113,376 tons of salt was applied to the snowy streets of Boston last winter. Where do those thousands of tons of salt go after winter thaws? Into our streams, lakes, rivers and groundwater, which is the main source of drinking water for many cities and towns.
84% of US streams measured have had an increase in chloride concentrations and nearly 30% percent of the sites were over the toxic chloride levels of the U.S. Environmental Protection Agency. EPA’s threshold of 230 mg/L is the concentration of chloride above which the water is unsafe for wildlife. Chloride runoff from highways has been measured over 25,000 mg/L!
In 2001, Environment Canada released a detailed five-year study on the environmental impact of road salt.
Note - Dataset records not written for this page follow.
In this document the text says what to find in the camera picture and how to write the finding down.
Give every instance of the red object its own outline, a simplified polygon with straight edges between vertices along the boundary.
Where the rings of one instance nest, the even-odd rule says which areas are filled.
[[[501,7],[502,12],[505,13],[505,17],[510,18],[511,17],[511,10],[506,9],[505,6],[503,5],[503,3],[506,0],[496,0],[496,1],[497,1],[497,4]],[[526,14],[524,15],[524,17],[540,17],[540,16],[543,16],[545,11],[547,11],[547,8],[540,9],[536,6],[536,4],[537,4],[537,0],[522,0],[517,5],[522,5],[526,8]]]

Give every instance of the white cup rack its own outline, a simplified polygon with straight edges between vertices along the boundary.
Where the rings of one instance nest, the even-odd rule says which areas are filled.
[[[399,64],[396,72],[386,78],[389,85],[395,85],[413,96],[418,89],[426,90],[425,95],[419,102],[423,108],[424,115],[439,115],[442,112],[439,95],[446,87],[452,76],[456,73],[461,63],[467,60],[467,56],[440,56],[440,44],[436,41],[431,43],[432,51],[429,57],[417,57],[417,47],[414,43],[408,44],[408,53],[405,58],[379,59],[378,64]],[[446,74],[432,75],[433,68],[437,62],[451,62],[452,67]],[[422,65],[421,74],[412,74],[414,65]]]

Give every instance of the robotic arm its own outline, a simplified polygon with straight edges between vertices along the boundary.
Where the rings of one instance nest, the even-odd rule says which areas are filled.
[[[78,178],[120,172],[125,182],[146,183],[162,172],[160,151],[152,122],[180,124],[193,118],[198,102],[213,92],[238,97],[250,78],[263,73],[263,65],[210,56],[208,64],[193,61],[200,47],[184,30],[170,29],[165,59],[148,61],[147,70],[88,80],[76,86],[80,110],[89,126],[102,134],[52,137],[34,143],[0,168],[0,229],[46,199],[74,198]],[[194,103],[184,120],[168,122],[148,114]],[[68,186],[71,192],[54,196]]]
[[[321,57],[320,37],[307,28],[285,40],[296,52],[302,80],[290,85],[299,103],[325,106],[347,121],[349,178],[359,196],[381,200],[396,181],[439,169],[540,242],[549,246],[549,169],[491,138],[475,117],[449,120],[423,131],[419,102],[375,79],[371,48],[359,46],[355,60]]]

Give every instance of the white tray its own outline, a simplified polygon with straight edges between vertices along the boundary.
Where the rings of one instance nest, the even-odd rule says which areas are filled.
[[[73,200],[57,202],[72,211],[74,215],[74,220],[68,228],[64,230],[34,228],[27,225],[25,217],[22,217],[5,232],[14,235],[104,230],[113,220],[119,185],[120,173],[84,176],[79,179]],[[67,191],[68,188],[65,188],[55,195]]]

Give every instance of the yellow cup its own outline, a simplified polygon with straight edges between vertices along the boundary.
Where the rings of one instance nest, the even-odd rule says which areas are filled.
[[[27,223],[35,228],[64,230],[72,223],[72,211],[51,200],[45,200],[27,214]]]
They concluded that salt was harmful to freshwater ecosystems, soil, vegetation, drinking water, and wildlife in general. Road salt was then designated as a toxic substance.
We need safe roads; but we also need clean water! High concentration of chloride in the water is especially dangerous for those on a low sodium diet. Excess sodium, linked with hypertension can lead to cardiac disease, renal disease, hardening of the arteries, eye damage, and stroke. Approximately 25% of the adult US population has hypertension (Makoff and Marks, 2004).
One of the best ways to ensure your drinking water is safe to drink is to use a reverse osmosis (RO) system filter. RO forces the water through a semi-permeable membrane. It can remove organic and inorganic compounds and swaps sodium and other chemicals for neutral molecules.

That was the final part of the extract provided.